Records for processing -

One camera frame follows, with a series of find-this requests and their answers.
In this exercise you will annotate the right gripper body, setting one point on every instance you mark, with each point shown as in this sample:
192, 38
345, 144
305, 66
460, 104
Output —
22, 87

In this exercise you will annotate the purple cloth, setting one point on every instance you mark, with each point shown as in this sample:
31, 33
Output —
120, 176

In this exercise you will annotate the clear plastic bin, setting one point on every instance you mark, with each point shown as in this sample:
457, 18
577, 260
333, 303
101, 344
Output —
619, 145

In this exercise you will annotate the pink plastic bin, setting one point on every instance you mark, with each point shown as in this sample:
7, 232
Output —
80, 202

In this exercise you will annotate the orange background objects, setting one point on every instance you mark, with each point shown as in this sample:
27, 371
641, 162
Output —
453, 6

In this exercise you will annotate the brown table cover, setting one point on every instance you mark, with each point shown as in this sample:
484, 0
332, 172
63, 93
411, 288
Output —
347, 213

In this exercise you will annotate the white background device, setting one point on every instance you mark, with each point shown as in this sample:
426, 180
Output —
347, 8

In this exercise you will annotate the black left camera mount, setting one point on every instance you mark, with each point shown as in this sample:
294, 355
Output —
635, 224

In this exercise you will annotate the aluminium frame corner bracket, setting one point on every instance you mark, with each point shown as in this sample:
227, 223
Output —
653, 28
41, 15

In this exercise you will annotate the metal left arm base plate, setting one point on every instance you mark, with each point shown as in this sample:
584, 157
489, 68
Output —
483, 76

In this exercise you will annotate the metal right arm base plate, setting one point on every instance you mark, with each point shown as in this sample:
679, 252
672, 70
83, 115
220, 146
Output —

The problem - For the word "background", say how many lines of the records above contain it. Reply with the number alone.

Solution for this task - 2